Work request | The reply must repeat the listing below exactly and carry none of its pictures.

The data |
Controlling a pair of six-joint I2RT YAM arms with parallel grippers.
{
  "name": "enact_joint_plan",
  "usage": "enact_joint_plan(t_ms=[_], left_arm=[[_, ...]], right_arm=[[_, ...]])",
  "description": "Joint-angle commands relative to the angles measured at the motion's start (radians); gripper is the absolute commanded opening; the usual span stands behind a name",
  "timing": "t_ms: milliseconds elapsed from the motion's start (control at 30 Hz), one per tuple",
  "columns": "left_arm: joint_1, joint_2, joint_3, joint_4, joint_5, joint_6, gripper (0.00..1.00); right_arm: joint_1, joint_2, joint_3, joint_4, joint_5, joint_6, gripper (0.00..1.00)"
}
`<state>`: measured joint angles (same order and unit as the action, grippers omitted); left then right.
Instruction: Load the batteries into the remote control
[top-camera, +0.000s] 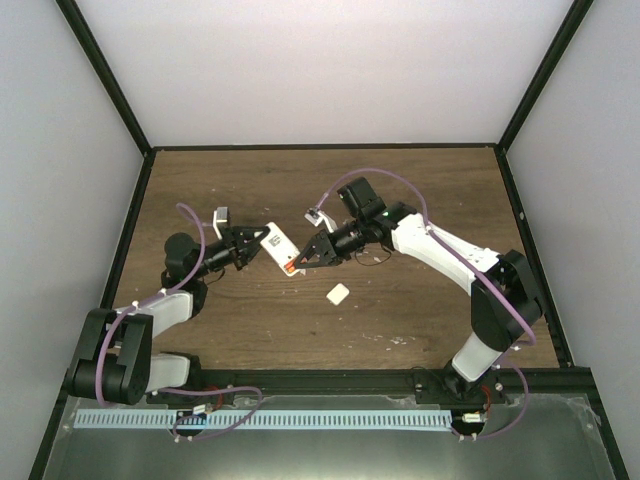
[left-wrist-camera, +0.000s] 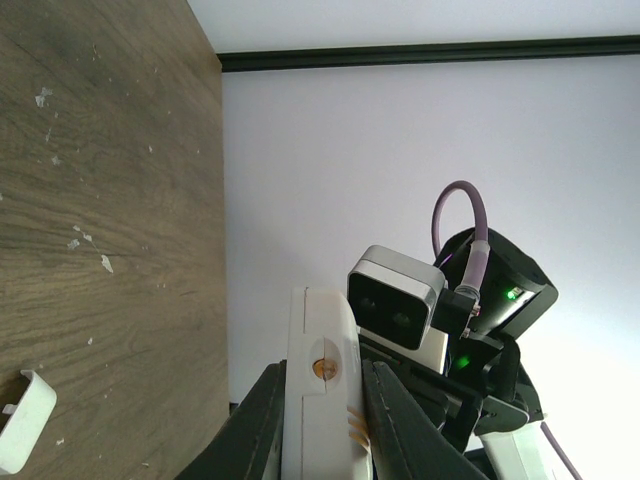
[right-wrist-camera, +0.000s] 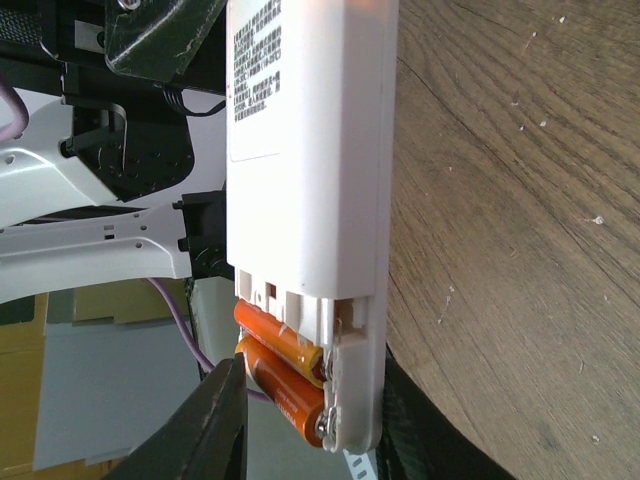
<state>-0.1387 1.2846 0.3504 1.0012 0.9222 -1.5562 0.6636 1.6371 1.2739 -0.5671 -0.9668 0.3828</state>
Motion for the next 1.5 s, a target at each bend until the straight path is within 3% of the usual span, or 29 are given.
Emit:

Answer for this exercise |
Controlling a pair of six-joint I2RT YAM arms with parallel grippers.
{
  "name": "enact_joint_plan",
  "usage": "enact_joint_plan(t_ms=[_], left_arm=[[_, ...]], right_arm=[[_, ...]])",
  "description": "Joint-angle commands relative to the angles measured at the motion's start (radians); gripper is the absolute commanded opening; the usual span stands behind a name",
  "timing": "t_ms: milliseconds elapsed from the motion's start (control at 30 Hz), one per tuple",
  "columns": "left_arm: joint_1, joint_2, joint_3, joint_4, joint_5, joint_6, gripper (0.00..1.00); right_arm: joint_1, joint_2, joint_3, joint_4, joint_5, joint_6, gripper (0.00..1.00)"
}
`<state>`: measured joint angles (same order and unit as the action, grippers omitted); left then right.
Instruction: Load the batteries into the remote control
[top-camera, +0.000s] 
[left-wrist-camera, +0.000s] 
[right-wrist-camera, +0.000s] 
<state>-0.1387 1.2846 0.3504 1.0012 0.9222 -1.5562 0.6636 1.6371 1.2739 -0.5671 -0.9668 0.3828</state>
Motion for the next 1.5 s, a target at each bend until the straight path is within 3% of the usual span, or 29 are given.
Emit:

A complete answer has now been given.